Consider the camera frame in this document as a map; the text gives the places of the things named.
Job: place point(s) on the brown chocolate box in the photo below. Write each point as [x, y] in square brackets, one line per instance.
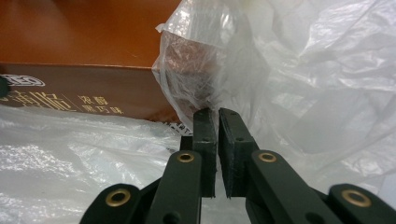
[77, 46]

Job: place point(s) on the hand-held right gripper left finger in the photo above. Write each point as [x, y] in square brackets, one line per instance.
[204, 140]

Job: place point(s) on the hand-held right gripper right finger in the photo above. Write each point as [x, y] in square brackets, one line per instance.
[236, 146]

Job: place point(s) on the clear plastic bag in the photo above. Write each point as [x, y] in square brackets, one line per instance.
[311, 93]

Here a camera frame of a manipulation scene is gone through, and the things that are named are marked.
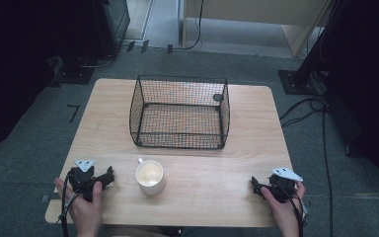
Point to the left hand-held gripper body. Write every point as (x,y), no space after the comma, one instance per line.
(80,179)

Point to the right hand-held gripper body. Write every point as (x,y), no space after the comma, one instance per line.
(281,186)

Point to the white cup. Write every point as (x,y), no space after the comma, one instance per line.
(150,174)

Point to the person's right hand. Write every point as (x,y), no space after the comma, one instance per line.
(286,214)

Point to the person's left hand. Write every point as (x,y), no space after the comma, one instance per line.
(87,214)

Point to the grey tape piece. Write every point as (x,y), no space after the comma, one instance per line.
(47,198)

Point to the black tape strip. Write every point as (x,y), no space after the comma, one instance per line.
(130,46)

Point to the black curtain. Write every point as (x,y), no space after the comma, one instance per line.
(368,82)
(13,65)

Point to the black equipment case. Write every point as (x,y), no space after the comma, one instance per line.
(112,23)

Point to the light wooden cabinet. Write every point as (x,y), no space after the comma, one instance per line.
(263,10)

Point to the black stand base plate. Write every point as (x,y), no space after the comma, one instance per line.
(75,75)

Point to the black stand with base plate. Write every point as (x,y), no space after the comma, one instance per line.
(297,82)

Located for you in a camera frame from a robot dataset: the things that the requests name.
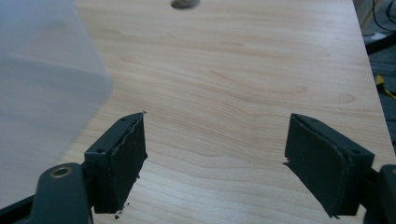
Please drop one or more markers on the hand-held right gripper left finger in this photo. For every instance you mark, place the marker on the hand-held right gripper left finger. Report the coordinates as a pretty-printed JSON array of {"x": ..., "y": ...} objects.
[{"x": 115, "y": 161}]

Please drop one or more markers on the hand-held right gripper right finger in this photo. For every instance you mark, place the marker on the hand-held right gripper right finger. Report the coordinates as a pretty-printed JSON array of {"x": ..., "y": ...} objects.
[{"x": 323, "y": 161}]

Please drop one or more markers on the clear plastic storage box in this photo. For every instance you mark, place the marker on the clear plastic storage box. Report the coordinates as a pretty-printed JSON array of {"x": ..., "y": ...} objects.
[{"x": 46, "y": 77}]

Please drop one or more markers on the yellow black floor tape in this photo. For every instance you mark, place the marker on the yellow black floor tape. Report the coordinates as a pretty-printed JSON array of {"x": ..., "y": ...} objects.
[{"x": 380, "y": 81}]

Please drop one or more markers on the black metal stand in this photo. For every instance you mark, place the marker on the black metal stand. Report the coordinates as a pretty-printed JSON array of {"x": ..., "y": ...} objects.
[{"x": 381, "y": 44}]

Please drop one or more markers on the small grey object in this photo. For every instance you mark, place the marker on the small grey object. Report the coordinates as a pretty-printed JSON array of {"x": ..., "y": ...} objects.
[{"x": 185, "y": 3}]

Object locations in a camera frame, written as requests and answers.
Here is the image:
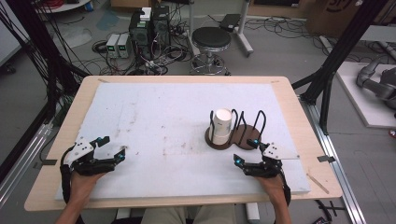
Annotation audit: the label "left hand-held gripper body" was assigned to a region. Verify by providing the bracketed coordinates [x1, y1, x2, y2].
[65, 136, 119, 177]

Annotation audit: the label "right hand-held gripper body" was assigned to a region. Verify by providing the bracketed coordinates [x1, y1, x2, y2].
[243, 142, 300, 179]

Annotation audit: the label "brown cup rack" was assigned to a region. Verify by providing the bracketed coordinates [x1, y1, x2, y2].
[205, 108, 268, 151]

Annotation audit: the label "person's right hand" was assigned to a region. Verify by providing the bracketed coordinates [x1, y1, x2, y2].
[254, 174, 288, 203]

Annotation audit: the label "person's left hand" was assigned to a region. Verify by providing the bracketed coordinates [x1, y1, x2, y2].
[69, 172, 106, 205]

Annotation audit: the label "light wooden table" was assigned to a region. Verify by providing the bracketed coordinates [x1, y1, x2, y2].
[23, 75, 344, 213]

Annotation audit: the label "white table leg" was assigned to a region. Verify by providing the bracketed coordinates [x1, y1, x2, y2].
[245, 203, 262, 224]

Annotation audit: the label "thin wooden stick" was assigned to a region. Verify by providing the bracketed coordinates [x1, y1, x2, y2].
[305, 173, 331, 195]

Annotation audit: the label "person's legs in beige trousers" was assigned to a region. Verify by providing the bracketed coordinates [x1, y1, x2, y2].
[139, 203, 238, 224]

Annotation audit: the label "white foam mat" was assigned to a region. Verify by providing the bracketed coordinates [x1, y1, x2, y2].
[55, 82, 312, 201]

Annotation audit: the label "grey bench power supply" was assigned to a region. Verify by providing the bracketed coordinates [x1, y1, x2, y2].
[105, 33, 121, 59]
[117, 33, 132, 60]

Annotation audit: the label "white base board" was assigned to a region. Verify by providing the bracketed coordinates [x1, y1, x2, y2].
[335, 61, 396, 130]

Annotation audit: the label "black computer tower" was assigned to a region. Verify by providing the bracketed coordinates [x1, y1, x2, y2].
[151, 5, 172, 49]
[128, 10, 154, 61]

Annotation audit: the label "black round stool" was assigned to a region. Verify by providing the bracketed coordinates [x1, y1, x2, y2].
[190, 26, 233, 77]

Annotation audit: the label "black flat device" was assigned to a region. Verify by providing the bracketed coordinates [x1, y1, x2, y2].
[219, 13, 242, 33]

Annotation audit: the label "small white box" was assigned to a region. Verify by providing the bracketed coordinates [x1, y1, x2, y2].
[139, 7, 153, 22]

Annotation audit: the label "white round table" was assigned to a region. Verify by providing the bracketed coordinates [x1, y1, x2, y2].
[35, 0, 92, 14]

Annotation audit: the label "brown cardboard box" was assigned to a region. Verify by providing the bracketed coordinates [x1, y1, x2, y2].
[305, 0, 396, 39]

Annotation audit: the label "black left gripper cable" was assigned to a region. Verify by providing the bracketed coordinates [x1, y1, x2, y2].
[60, 145, 76, 205]

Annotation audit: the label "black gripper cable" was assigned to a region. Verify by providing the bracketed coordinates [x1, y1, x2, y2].
[60, 145, 76, 205]
[279, 172, 292, 207]

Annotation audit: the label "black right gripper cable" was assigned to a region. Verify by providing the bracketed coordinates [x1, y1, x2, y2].
[279, 172, 292, 207]

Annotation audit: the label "silver aluminium rail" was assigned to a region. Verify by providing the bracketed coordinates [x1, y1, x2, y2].
[299, 95, 368, 224]
[0, 121, 54, 209]

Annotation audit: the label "black metal frame with cables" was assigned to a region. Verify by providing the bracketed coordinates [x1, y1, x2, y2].
[0, 0, 82, 125]

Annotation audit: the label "tangle of floor cables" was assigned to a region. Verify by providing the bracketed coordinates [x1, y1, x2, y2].
[92, 18, 194, 77]

• • •

Only lines containing the word "that" should appear in the answer, and every such line from the records above must be there.

Output of the task >>
Here a camera frame of a manipulation scene is gone through, and the things that are named are marked.
Located for you in a camera frame from a robot dataset: the things that the requests name.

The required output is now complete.